As you may know, I was a lacto-vegetarian (my diet allowed for some dairy products) from 1970 to about 1987, when I began to include eating fish, so I know from personal experience that a vegetarian diet can be both healthy and satisfying.
It is interesting to me that a lot of the current enthusiasm for vegetarian eating stems from increased awareness of the health benefits of this type of diet rather than a concern for animal rights, as was often the case in the past (and remains a very important issue for some).
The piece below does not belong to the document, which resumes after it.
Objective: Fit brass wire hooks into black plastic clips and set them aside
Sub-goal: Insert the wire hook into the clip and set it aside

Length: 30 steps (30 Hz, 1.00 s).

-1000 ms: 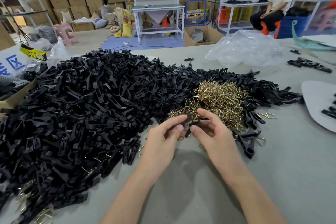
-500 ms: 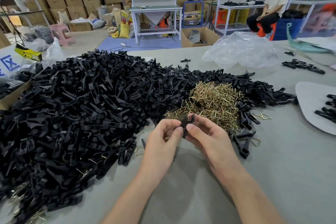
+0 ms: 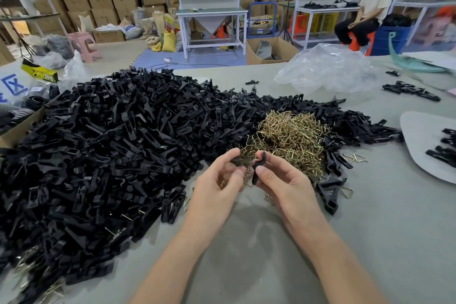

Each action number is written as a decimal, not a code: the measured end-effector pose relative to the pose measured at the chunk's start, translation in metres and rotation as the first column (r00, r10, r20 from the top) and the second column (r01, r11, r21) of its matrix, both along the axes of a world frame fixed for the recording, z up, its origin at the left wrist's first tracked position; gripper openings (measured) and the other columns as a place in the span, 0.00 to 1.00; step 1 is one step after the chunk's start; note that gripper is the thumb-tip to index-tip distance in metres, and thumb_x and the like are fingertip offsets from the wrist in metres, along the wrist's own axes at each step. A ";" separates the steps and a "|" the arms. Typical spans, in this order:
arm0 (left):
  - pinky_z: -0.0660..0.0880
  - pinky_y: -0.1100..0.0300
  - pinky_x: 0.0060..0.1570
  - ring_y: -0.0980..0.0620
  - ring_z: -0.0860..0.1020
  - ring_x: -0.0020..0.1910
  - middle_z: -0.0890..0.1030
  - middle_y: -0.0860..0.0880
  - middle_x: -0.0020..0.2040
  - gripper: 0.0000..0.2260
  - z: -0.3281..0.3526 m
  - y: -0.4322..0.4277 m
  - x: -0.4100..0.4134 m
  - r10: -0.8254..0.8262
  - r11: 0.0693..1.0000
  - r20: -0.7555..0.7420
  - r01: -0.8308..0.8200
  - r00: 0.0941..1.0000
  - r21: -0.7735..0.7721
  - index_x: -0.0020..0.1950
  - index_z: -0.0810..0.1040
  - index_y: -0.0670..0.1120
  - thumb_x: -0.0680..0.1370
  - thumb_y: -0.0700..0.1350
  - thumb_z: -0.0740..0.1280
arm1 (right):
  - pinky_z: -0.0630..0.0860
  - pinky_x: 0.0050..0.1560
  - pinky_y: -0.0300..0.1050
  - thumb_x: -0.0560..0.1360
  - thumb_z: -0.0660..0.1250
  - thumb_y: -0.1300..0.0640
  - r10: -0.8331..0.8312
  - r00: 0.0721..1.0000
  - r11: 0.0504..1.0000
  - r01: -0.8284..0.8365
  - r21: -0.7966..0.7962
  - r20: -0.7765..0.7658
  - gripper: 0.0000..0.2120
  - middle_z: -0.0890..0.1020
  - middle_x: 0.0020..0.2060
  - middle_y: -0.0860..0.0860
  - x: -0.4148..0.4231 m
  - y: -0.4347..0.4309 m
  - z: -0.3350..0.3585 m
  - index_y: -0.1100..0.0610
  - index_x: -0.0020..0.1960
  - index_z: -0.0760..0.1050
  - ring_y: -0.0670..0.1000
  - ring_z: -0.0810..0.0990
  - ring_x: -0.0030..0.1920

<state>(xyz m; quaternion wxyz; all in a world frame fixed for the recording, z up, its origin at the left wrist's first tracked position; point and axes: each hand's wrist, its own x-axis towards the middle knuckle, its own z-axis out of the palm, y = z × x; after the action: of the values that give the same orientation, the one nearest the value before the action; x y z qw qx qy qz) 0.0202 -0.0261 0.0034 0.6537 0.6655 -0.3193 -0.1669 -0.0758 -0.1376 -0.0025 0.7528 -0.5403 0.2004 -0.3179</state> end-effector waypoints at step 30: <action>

It is certainly easier to be a vegetarian these days than it used to be, with an abundance of products available: veggie burgers (which I understand you can now get at Burger King as well as from supermarket freezers) and soy- and wheat-based meat substitutes. Even with the occasional indulgence of a steak, becoming a flexitarian or a part-time vegetarian is better for your health than following the mainstream American diet.
If you decide on the flexitarian approach to eating, I would encourage you to make healthy choices when you do eat meat and to watch your portion sizes. (I suggest limiting your servings to 3 ounces.) You’re better off eating beef from grass-fed cattle than that from animals raised on factory farms and fed grain (not to mention hormones and antibiotics). Meat from grass-fed cattle has more omega-3 fatty acids, vitamin E and conjugated linoleic acid – all good for human health. (Note: organic beef isn’t necessarily grass-fed. The cows may be raised in pesticide-free pastures, but they are still taken to feedlots and fed grain prior to slaughter.)
If you eat chicken, choose organic, cage-free chicken. As far as fish is concerned, choose wild Alaskan salmon (especially sockeye), herring, sardines, and black cod (sablefish), all of which are rich in omega-3 fats.
Andrew Weil, M.D.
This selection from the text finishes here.